• _WHAT IS BEING ASKED_: With the first line below as the start and the line containing "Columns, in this" as the end, copy every line between them exactly, ends included.

• _DATA FOR THE TASK_:
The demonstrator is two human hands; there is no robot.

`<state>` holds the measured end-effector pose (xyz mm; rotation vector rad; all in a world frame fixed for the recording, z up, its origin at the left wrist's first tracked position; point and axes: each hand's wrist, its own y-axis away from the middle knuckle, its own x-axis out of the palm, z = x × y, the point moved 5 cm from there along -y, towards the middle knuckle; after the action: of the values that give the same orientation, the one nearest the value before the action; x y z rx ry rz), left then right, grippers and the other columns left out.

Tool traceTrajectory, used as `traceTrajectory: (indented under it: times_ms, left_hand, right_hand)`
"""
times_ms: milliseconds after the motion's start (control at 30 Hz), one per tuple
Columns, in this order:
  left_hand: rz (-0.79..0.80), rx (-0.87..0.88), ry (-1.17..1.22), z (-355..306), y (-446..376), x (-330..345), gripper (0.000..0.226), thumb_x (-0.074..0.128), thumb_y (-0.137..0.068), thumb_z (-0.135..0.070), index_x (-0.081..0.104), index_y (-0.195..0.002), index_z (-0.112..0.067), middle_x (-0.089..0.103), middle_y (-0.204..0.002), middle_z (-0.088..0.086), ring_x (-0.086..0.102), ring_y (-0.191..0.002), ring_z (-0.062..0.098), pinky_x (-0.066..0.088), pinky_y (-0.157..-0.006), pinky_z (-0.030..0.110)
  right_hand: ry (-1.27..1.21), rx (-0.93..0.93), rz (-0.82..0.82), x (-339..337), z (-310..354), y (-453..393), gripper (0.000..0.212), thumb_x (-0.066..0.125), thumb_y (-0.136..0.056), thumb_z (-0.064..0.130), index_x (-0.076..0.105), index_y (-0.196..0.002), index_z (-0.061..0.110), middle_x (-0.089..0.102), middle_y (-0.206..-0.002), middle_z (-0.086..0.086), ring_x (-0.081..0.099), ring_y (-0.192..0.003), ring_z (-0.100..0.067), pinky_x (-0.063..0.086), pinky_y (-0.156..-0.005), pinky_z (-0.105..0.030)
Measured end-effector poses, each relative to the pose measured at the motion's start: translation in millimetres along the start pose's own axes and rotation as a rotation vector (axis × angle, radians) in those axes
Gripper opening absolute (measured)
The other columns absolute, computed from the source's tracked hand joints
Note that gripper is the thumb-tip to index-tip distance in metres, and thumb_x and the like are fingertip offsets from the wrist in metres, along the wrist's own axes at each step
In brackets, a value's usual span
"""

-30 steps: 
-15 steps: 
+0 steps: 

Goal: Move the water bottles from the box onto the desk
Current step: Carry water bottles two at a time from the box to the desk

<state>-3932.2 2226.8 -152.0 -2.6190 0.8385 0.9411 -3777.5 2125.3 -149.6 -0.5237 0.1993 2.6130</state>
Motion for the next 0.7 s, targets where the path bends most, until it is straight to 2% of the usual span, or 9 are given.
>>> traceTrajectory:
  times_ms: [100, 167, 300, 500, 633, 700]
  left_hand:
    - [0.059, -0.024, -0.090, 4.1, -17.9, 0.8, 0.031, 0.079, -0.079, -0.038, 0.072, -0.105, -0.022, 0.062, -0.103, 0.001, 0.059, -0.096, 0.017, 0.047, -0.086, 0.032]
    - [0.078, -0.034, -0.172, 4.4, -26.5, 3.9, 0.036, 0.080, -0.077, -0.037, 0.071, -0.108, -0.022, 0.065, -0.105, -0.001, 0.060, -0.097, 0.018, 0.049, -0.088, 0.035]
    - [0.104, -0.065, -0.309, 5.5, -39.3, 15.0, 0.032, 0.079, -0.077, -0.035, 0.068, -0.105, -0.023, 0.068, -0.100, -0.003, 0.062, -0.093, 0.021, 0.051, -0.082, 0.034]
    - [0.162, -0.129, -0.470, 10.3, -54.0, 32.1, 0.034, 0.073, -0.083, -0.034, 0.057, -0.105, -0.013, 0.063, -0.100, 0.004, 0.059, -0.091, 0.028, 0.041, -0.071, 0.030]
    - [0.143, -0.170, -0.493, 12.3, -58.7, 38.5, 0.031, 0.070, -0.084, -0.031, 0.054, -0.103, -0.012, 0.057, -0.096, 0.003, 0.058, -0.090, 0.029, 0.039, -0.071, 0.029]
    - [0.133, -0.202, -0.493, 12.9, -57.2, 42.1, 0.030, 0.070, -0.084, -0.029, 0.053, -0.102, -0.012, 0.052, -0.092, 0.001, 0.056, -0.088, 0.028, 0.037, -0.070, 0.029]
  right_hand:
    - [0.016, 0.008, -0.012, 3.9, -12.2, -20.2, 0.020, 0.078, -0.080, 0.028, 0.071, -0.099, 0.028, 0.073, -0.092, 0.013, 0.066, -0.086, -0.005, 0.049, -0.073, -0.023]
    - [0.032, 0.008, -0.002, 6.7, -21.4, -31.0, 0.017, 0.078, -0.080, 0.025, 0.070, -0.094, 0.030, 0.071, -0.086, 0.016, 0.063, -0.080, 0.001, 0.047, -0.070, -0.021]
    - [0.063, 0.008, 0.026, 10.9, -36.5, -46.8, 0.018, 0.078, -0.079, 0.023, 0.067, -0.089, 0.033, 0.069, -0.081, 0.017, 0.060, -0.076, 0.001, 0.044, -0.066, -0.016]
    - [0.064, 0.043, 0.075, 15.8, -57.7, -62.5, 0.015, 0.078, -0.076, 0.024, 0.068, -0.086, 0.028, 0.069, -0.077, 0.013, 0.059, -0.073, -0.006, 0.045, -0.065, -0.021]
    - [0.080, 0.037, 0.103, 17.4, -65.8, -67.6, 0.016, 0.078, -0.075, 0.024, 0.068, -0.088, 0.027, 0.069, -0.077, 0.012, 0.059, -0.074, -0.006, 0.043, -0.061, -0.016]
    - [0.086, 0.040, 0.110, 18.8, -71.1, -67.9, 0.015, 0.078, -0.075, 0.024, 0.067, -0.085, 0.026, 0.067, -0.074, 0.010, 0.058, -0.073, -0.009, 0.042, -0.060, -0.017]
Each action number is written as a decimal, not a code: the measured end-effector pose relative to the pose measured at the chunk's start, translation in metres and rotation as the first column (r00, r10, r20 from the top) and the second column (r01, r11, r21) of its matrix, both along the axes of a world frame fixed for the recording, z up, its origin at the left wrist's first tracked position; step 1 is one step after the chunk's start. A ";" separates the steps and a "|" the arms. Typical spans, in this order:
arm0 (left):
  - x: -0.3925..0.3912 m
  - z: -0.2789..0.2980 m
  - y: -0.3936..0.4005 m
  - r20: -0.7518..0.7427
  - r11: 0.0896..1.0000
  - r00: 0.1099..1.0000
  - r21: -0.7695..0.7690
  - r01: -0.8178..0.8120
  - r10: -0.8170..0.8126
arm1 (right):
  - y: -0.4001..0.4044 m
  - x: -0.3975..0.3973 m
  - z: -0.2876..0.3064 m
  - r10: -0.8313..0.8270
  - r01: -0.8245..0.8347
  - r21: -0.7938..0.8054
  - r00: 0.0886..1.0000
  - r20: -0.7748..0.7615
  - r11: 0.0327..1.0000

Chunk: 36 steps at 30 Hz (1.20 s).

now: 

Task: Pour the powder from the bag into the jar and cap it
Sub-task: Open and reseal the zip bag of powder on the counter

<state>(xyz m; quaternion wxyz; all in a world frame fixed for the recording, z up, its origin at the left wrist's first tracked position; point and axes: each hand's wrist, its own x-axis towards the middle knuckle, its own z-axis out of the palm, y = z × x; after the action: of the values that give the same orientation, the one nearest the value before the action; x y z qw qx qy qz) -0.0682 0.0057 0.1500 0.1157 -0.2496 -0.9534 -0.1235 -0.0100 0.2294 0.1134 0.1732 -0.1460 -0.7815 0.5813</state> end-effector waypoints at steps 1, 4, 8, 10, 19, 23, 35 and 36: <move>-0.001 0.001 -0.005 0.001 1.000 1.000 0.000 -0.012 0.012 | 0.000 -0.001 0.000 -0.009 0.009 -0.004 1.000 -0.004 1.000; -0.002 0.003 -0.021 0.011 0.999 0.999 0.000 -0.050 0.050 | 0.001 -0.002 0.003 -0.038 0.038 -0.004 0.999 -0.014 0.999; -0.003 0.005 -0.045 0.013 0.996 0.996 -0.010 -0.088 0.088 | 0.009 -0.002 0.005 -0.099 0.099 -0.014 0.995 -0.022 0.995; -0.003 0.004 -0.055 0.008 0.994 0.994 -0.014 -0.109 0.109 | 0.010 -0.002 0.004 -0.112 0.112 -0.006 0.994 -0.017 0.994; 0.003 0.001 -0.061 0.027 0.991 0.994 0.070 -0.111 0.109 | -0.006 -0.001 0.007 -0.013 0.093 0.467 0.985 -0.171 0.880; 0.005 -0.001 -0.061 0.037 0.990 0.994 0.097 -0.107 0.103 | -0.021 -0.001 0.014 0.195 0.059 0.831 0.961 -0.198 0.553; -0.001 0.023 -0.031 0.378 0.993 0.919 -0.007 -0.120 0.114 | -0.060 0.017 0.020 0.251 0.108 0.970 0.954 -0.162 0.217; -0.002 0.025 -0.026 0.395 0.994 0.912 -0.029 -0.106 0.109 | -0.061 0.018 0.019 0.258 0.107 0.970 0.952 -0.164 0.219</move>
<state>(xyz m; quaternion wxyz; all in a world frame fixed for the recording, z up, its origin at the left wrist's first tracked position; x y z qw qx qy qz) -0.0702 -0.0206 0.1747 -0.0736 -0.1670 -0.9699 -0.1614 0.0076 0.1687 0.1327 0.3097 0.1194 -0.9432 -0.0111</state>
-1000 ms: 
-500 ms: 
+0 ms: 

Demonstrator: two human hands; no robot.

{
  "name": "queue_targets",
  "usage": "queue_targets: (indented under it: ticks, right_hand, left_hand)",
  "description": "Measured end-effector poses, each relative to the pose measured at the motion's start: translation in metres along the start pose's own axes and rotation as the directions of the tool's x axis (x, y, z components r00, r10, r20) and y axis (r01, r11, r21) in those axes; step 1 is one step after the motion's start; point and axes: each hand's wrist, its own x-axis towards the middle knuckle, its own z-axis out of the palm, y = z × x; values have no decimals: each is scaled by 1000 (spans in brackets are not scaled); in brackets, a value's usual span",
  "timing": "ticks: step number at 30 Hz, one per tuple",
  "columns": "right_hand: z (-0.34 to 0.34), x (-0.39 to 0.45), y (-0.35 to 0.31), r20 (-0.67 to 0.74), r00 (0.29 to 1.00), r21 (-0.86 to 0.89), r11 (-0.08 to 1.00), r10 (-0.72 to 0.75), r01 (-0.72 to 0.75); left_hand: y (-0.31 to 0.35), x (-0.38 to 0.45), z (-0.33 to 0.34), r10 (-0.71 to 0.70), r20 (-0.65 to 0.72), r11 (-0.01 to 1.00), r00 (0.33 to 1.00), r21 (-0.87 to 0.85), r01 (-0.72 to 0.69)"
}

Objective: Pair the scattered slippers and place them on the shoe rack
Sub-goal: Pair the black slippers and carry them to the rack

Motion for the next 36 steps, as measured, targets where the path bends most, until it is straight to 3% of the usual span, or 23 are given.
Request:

• _RESULT FOR THIS EXERCISE_:
The demonstrator is two human hands; there is no robot.

`<state>` holds the measured end-effector pose (xyz mm; rotation vector rad; all in a world frame fixed for the recording, z up, its origin at the left wrist's first tracked position; point and axes: each hand's wrist, its own y-axis away from the middle knuckle, its own x-axis out of the palm, z = x × y, the point moved 5 cm from there along -y, towards the middle knuckle; after the action: of the values that give the same orientation, the one nearest the value before the action; x y z rx ry rz), left then right, grippers and the other columns left out.

Tool traceTrajectory, used as `traceTrajectory: (indented under it: times_ms, left_hand, right_hand)`
"""
times_ms: milliseconds after the motion's start (control at 30 Hz), one per tuple
Columns, in this order:

No further answer is expected.